Cini v. Ball

156 S.W.2d 486, 288 Ky. 471, 1941 Ky. LEXIS 129
CourtCourt of Appeals of Kentucky (pre-1976)
DecidedNovember 28, 1941
StatusPublished
Cited by1 cases

This text of 156 S.W.2d 486 (Cini v. Ball) is published on Counsel Stack Legal Research, covering Court of Appeals of Kentucky (pre-1976) primary law. Counsel Stack provides free access to over 12 million legal documents including statutes, case law, regulations, and constitutions.

Bluebook
Cini v. Ball, 156 S.W.2d 486, 288 Ky. 471, 1941 Ky. LEXIS 129 (Ky. 1941).

Opinion

Opinion op the Court by

Judge Thomas

Affirming.

Albert Smith, a citizen and resident of Harlan County, Kentucky, died in 1916, leaving his widow and four infant children, who were the plaintiffs below and are appellants here. He owned some real estate, a portion of the title to which was inherited from his father, and the remainder of the title was acquired by him from *472 his brothers and sisters, who were joint heirs of their father with him. The land as described in the petition consisted of two parcels, with no statement as to the acreage of either, but the descriptions indicate that neither of them was large, and the testimony in the case reveals that they were adjacent to some town and available for residence lots. The mother of Albert Smith was never assigned dower in her husband’s real estate, and the land that her husband’s heirs received under the laws of descent upon his death was incumbered by her dower rights, and which was true at the time of the judgment herein complained of and hereafter referred to. After the death of Albert Smith, his widow became entitled to dower in the land of which he died seized, and which, of course, was in addition to the dower right incumbrance of his mother.

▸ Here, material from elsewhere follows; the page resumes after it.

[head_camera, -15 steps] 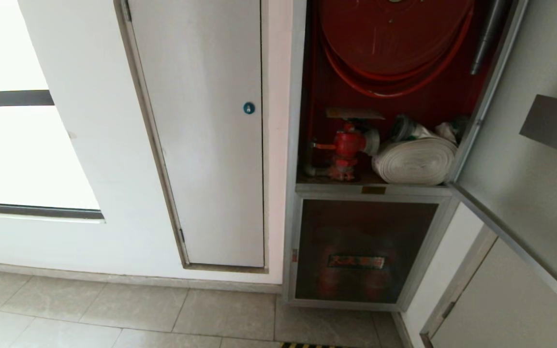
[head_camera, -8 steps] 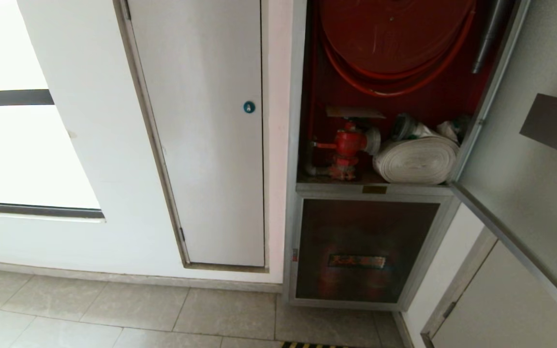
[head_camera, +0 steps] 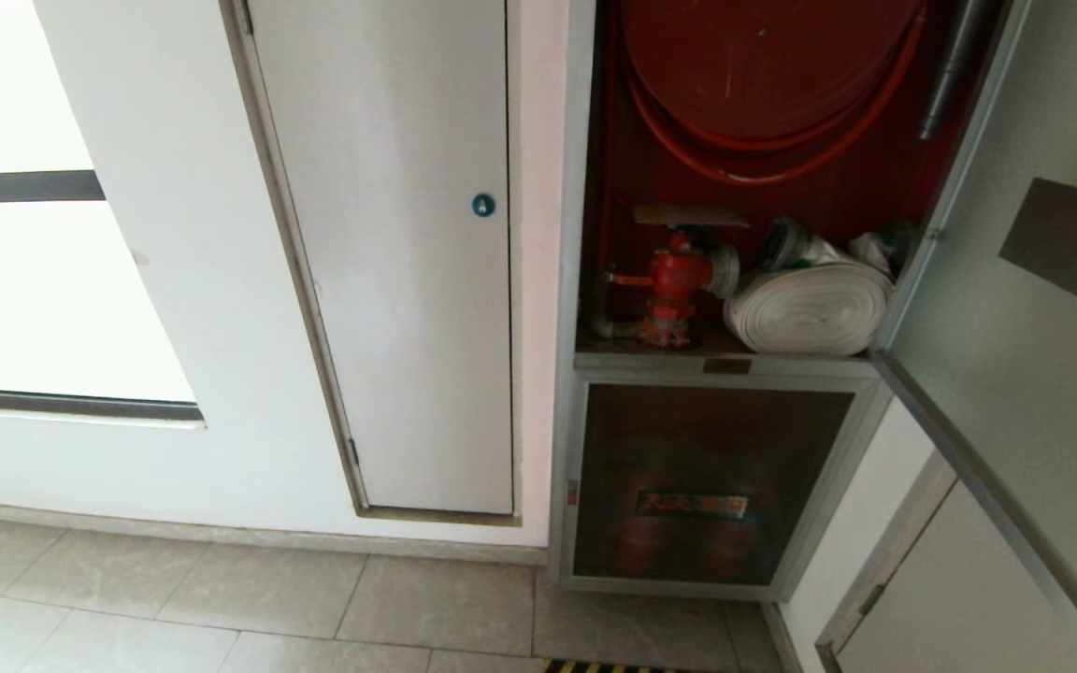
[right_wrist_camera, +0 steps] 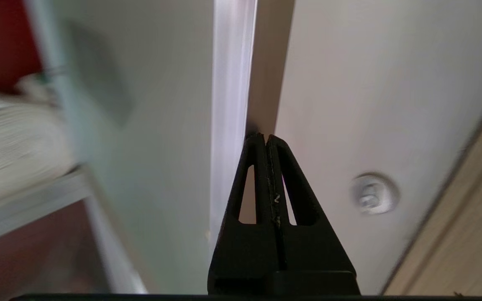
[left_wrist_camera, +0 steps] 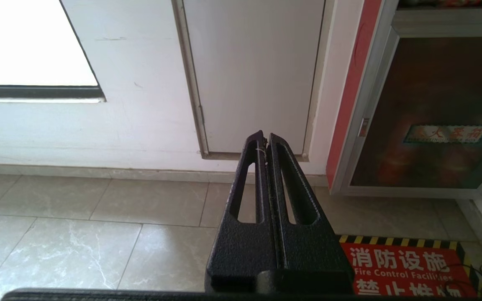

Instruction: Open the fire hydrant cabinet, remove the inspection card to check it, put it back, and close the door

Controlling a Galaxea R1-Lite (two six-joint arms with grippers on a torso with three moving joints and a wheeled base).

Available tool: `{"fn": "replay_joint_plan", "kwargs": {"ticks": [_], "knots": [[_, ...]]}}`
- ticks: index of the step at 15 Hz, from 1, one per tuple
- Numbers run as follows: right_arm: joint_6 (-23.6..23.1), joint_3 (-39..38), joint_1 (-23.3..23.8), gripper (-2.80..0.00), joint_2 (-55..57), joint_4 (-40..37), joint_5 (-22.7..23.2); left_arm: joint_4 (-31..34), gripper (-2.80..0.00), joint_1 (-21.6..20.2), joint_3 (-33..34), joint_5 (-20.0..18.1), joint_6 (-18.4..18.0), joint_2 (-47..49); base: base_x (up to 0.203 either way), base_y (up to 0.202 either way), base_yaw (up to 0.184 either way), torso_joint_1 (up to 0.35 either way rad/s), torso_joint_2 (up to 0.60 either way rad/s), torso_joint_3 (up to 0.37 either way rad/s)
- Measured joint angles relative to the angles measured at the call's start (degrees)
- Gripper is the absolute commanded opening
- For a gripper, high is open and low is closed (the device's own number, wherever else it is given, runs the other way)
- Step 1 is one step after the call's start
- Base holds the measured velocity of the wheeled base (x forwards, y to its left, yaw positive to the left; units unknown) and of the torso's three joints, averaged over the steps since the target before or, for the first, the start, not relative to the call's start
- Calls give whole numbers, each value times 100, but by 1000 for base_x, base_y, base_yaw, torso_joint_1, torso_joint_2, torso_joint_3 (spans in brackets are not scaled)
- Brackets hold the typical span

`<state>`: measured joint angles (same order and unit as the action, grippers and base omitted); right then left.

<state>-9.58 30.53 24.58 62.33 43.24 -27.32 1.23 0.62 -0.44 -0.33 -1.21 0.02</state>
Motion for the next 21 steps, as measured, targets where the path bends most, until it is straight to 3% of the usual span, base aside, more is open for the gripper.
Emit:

Sometime following the death of Albert Smith, his widow married one W. M. Napier, who purchased the dower right of Smith’s mother in the land he inherited, and as such he and his wife, as the owner of the second dower right in and to the land, filed an action in the Harlan circuit court on June 25, 1921, against the instant plaintiffs and appellants to sell the land for division of its proceeds, and which action is maintainable under the authority conferred by Subsection 3 of Section 490 of our Civil Code of Practice. No complaint is made against the sufficiency of the allegations of the petition in that case to confer jurisdiction upon the court to order the sale, if the facts stated were true. Therefore, if the sufficiency of the petition in that case were attacked in this one it would be without avail, since all allegations necessary to confer jurisdiction under that section were made by the plaintiffs in their petition therein. The defendants therein — as heirs of Albert Smith — were each infants under fourteen years of age at the time the action referred to was filed. The court later rendered a default judgment therein in accordance with the prayer of the petition, and ordered its master commissioner to make the sale, with certain directions therein, but which — as will later appear — are not necessary to be referred to or discussed in the disposition of the questions properly presented on this appeal.

When the infant heirs of Albert Smith (plaintiff and appellants herein and defendants in the division suit) arrived at the age of fourteen years, each of them *473 selected guardians who were duly appointed and qualified to act as such. They consisted of three .girls and one boy, the latter of whom was the youngest, and all of them resided with their stepfather and mother following the date of her second marriage until they later acquired other homes. The two oldest daughters (after arriving at age and had married in the meantime) were paid— either through their guardians or the master commissioner who had collected the proceeds of the sale — their full portion of the proceeds of sale, after deducting costs and a calculated interest of the life incumbrances of the two widows in accordance with "Wigglesworth’s Mortality Tables, although they denied in the petition in this case that they were ever paid anything by anyone. The guardian of Lawrence Smith, the youngest heir of his father, Albert Smith, advanced money for the support, maintenance and education of his ward to the amount of the latter’s entire interest in the proceeds of his father’s realty, and which the guardian had collected from the master commissioner of the court who made the sale in the case referred to.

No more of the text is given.